Task requirements: Would you output the entries below only from the line containing "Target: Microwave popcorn" through the line containing "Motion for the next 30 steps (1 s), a", exactly as they stand and with both ends included?

Excerpted records:
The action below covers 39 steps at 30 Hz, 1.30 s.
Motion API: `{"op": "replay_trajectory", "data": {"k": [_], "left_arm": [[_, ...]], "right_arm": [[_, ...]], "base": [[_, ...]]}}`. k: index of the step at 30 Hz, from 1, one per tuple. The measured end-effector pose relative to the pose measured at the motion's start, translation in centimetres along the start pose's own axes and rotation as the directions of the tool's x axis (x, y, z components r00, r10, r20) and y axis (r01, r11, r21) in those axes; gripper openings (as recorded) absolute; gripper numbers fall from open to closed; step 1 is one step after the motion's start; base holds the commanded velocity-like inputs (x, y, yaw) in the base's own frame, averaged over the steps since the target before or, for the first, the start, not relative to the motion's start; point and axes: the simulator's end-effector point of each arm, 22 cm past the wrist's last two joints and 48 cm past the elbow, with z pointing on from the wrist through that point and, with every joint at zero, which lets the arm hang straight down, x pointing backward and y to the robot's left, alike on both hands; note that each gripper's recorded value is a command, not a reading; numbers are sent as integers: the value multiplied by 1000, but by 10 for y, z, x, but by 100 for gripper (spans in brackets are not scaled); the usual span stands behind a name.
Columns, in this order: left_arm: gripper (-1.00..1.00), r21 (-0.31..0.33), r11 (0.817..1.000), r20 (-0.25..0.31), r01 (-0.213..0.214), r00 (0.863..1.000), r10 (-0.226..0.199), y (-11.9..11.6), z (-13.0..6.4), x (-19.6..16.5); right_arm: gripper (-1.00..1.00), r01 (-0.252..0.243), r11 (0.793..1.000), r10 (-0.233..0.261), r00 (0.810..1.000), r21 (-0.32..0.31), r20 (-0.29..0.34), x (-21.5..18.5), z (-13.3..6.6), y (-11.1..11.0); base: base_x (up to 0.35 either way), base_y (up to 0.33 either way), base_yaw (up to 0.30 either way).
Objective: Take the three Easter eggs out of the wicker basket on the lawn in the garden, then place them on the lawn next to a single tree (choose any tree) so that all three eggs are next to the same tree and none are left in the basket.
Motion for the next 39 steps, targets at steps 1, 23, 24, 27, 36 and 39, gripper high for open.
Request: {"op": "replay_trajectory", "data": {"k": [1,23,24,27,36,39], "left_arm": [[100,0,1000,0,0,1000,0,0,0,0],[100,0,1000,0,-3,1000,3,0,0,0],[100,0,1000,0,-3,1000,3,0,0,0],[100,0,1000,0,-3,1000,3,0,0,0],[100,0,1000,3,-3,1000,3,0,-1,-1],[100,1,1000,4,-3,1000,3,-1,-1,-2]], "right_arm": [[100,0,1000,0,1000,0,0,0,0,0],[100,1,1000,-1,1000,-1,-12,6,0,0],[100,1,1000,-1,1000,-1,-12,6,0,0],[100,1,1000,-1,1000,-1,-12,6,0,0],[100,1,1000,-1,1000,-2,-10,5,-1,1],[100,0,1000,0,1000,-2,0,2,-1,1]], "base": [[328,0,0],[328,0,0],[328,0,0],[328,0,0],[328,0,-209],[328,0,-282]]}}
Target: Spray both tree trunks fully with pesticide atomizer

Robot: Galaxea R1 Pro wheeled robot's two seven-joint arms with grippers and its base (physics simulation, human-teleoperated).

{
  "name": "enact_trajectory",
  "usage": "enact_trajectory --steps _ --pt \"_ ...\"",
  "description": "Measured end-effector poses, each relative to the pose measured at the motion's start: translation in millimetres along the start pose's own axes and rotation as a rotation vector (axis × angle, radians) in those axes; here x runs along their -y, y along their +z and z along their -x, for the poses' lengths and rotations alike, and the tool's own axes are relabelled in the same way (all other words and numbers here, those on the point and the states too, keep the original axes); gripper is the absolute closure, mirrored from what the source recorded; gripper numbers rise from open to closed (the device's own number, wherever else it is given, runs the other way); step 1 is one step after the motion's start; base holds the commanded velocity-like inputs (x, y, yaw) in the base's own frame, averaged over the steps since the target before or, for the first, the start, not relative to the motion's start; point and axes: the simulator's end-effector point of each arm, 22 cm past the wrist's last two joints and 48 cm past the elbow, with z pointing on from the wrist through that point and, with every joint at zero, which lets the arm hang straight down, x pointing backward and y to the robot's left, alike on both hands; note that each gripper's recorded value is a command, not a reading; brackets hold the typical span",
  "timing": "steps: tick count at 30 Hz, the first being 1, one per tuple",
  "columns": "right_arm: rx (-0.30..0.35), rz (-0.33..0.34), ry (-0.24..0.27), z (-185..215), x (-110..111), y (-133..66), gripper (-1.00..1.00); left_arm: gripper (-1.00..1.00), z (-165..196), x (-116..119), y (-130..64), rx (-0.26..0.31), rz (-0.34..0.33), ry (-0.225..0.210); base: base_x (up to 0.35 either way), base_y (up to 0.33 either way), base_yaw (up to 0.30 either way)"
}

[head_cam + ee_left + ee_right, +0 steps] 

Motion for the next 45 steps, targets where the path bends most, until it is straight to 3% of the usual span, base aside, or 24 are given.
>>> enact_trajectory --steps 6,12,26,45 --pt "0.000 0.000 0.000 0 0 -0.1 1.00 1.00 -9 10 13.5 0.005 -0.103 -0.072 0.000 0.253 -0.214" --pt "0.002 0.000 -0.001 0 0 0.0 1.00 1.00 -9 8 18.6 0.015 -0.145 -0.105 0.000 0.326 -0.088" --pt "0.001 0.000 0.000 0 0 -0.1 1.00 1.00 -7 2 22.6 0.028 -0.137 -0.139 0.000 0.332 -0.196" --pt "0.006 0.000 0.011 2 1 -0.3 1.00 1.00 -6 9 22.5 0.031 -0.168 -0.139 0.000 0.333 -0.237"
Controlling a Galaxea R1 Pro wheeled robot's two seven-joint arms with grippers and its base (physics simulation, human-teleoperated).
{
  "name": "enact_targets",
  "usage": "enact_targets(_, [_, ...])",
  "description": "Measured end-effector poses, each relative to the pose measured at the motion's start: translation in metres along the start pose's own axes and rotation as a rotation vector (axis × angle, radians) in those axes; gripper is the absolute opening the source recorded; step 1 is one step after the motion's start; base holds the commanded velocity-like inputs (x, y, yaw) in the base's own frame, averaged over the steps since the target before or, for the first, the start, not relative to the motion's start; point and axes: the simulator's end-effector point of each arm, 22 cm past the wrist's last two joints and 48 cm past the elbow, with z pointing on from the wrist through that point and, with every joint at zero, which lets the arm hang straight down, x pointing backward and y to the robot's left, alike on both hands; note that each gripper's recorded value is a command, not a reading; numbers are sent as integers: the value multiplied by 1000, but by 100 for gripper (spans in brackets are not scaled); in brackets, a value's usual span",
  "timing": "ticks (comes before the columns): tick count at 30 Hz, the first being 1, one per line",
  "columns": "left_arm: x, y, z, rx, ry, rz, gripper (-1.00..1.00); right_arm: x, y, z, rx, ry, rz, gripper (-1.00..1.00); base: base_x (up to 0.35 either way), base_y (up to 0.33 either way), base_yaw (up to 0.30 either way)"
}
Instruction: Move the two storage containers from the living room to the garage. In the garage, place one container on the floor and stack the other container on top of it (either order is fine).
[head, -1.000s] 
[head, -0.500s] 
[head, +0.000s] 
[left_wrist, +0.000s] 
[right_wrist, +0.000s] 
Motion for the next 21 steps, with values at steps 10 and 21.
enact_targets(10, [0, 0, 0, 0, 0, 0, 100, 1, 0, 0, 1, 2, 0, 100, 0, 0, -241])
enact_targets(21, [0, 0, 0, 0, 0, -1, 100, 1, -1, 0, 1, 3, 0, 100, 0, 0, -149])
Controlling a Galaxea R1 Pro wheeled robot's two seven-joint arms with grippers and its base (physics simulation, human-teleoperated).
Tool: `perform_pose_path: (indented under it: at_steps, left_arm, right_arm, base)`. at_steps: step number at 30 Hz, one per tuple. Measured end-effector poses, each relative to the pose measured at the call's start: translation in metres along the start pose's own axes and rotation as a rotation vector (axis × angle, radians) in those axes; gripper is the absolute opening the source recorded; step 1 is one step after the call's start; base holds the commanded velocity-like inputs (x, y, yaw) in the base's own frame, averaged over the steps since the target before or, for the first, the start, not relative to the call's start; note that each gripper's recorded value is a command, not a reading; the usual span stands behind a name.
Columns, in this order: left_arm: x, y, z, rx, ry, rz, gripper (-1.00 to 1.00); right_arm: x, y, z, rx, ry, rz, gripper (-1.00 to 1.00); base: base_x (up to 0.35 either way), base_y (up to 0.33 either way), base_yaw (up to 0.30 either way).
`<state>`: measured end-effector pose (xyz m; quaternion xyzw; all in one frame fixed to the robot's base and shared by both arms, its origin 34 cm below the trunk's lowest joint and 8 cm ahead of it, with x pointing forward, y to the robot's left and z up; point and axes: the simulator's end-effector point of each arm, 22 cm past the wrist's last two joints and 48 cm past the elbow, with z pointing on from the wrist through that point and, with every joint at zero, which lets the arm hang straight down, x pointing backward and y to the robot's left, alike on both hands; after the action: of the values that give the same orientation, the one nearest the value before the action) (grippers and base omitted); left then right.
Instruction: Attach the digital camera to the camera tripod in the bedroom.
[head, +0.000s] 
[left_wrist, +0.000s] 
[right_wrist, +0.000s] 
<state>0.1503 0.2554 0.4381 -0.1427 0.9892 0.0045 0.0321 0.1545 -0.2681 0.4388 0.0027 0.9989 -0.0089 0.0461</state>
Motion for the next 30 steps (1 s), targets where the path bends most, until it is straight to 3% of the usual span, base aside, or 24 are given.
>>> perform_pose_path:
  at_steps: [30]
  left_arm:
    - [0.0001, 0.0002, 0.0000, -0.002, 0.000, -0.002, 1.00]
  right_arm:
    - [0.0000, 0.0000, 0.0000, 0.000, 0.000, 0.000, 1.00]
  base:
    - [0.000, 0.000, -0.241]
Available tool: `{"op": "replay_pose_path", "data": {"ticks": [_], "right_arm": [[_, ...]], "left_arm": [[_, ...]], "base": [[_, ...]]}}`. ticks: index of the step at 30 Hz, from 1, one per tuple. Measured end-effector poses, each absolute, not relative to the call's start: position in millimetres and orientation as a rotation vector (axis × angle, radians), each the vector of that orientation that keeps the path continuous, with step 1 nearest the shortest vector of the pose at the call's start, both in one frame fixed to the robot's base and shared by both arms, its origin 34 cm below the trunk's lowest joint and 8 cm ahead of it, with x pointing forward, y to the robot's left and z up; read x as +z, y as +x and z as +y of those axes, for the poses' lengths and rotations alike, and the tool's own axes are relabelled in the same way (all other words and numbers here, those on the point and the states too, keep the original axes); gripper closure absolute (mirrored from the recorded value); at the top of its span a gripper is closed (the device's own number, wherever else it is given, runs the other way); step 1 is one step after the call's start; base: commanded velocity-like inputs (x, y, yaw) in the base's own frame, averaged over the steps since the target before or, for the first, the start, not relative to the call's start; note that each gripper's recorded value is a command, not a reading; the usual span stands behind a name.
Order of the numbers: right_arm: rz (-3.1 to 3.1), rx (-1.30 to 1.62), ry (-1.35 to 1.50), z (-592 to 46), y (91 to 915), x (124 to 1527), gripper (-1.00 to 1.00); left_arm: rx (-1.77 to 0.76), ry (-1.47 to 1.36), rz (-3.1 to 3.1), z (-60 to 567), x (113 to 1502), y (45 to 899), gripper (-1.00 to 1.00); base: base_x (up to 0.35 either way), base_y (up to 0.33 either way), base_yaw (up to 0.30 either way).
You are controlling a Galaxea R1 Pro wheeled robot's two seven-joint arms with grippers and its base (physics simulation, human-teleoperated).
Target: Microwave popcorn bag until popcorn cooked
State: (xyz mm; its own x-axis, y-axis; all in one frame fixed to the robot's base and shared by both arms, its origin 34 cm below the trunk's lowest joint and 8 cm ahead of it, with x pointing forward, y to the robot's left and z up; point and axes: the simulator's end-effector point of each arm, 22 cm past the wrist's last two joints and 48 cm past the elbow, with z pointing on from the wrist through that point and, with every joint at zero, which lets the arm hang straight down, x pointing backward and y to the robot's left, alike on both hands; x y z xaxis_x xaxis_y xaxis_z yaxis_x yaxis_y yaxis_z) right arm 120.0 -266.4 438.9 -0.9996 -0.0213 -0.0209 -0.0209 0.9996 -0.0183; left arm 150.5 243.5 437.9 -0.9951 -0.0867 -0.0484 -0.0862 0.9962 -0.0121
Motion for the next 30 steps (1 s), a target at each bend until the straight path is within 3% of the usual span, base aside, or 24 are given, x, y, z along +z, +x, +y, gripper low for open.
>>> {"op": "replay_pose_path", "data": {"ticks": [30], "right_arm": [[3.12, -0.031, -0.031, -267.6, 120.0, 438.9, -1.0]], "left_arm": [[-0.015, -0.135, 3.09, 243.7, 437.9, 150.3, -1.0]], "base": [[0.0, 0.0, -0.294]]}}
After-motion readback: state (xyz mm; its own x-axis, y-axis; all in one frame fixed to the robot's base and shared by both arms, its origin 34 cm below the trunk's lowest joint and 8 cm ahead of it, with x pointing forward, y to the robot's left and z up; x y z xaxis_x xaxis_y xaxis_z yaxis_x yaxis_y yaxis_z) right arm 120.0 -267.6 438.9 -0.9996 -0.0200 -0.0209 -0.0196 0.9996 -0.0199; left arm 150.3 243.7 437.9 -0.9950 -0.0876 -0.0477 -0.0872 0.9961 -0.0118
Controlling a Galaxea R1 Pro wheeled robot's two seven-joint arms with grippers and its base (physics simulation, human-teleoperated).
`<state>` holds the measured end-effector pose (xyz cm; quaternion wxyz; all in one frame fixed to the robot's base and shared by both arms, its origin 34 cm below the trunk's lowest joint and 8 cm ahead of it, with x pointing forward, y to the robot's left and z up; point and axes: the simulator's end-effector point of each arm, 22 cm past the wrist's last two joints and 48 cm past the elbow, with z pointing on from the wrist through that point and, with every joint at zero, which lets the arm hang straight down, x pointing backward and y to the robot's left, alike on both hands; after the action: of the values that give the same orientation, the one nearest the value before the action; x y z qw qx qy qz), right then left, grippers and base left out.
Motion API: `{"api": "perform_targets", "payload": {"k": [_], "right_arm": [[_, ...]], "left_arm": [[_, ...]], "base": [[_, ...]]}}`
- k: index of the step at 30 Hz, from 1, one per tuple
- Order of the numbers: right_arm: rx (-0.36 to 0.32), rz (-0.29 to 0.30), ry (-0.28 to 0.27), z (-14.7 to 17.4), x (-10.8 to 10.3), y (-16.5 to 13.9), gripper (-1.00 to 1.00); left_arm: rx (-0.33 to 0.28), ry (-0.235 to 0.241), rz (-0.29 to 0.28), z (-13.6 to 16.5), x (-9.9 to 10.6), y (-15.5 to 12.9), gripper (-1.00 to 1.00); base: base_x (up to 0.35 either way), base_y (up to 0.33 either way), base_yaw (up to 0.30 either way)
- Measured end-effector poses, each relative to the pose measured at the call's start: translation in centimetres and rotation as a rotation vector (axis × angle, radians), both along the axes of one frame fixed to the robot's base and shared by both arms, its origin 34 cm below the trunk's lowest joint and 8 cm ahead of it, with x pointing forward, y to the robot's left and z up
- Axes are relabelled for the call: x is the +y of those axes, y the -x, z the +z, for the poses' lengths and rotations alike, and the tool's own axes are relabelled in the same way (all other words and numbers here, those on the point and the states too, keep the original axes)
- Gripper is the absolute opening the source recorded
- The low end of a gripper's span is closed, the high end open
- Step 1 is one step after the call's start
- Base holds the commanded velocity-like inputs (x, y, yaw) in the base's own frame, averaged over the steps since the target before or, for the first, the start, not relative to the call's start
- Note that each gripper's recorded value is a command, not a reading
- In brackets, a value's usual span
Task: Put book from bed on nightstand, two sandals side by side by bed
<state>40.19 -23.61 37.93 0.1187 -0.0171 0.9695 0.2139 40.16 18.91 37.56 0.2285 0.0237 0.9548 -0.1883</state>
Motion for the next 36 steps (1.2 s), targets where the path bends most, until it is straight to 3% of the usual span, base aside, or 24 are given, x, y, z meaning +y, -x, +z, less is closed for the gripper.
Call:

Result of the exercise:
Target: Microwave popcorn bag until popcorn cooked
State: (xyz mm; its own x-axis, y-axis; all in one frame fixed to the robot's base and shared by both arms, its origin 34 cm below the trunk's lowest joint and 8 cm ahead of it, with x pointing forward, y to the robot's left and z up; point and axes: the simulator's end-effector point of each arm, 22 cm past the wrist's last two joints and 48 cm past the elbow, with z pointing on from the wrist through that point and, with every joint at zero, which lets the arm hang straight down, x pointing backward and y to the robot's left, alike on both hands; x y z xaxis_x xaxis_y xaxis_z yaxis_x yaxis_y yaxis_z) right arm 120.0 -266.4 438.9 -0.9996 -0.0213 -0.0209 -0.0209 0.9996 -0.0183; left arm 150.5 243.5 437.9 -0.9951 -0.0867 -0.0484 -0.0862 0.9962 -0.0121
Motion for the next 30 steps (1 s), a target at each bend until the straight path is within 3% of the usual span, base aside, or 24 are given, x, y, z along +z, +x, +y, gripper low for open.

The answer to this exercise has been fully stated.